▶ **SOURCE DATA**
..............................

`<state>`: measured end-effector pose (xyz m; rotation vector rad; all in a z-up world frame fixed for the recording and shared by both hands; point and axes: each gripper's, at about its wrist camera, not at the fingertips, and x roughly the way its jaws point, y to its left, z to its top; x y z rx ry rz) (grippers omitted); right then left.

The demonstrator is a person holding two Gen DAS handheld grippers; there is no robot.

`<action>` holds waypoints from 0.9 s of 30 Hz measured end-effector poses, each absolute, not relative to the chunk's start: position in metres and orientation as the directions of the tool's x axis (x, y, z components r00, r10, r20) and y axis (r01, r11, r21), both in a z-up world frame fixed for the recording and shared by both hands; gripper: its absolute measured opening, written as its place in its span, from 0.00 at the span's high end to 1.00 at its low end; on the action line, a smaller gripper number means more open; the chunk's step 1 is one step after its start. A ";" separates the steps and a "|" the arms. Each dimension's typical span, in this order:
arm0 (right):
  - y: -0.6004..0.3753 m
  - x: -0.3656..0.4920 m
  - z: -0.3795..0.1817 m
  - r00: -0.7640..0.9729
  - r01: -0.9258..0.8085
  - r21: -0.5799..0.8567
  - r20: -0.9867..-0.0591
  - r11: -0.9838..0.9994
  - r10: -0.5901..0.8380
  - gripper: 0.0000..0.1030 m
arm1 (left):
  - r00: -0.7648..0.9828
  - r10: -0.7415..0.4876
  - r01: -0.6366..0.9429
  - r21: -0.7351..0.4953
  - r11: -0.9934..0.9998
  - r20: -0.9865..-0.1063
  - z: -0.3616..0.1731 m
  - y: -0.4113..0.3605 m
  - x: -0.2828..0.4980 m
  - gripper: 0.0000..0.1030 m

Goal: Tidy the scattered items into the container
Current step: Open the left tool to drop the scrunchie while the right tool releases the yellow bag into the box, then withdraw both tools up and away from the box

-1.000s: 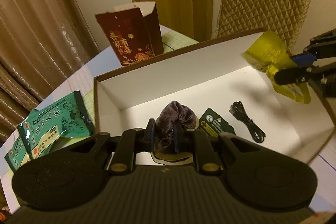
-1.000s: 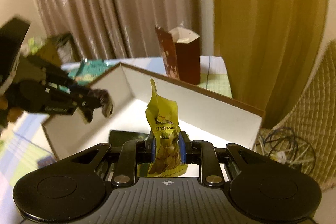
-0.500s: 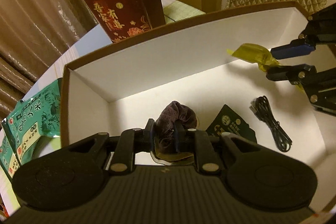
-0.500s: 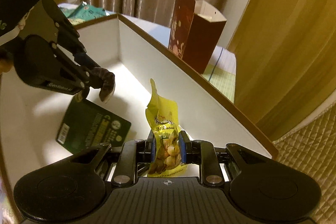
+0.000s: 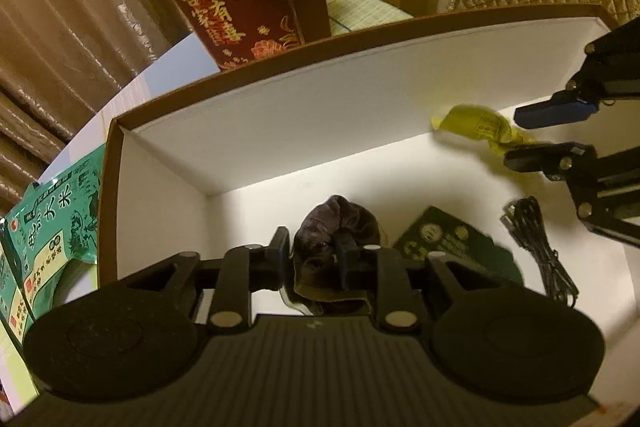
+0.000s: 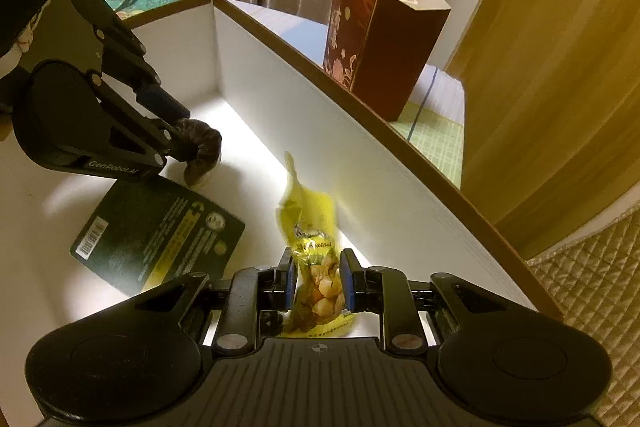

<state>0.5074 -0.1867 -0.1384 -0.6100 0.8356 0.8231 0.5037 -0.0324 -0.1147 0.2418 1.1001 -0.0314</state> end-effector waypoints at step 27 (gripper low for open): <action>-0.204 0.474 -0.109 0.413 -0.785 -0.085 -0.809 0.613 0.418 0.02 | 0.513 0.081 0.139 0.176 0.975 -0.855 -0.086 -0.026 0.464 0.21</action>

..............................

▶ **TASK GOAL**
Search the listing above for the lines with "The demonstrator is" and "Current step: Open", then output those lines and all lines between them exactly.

▶ **SOLUTION TO THIS PROBLEM**
The demonstrator is a person holding two Gen DAS handheld grippers; there is no robot.

`<action>` holds waypoints from 0.9 s of 30 Hz measured end-effector poses, each absolute, not relative to the chunk's start: position in metres and orientation as the directions of the tool's x axis (x, y, z components r00, r10, r20) and y axis (r01, r11, r21), both in a z-up world frame fixed for the recording and shared by both hands; gripper: its absolute measured opening, written as its place in its span, from 0.00 at the span's high end to 1.00 at its low end; on the action line, a smaller gripper number means more open; the chunk's step 1 is one step after its start. A ";" separates the steps and a "|" the arms. Each dimension's typical span, in this order:
arm0 (right):
  - y: -0.6004..0.3753 m
  - x: -0.3656..0.4920 m
  - z: -0.3795..0.1817 m
  - r00: -0.7640..0.9729
  - r01: -0.9258..0.8085
  - r21: -0.5799..0.8567
  - r20: -0.9867..-0.0591
  - r11: -0.9838..0.9994
  - r10: -0.5901..0.8380
  - gripper: 0.0000..0.1030 m
arm1 (left):
  - r00: -0.7648..0.9828
  - r10: -0.7415..0.4876
  - r01: -0.6366..0.9429
  - r21: -0.7351..0.4953
  - r11: -0.9934..0.9998
  - r20: -0.9865..-0.1063
  - z: -0.3616..0.1731 m
  - y: -0.4113..0.3605 m
  - x: -0.2828..0.4980 m
  - gripper: 0.0000..0.1030 m

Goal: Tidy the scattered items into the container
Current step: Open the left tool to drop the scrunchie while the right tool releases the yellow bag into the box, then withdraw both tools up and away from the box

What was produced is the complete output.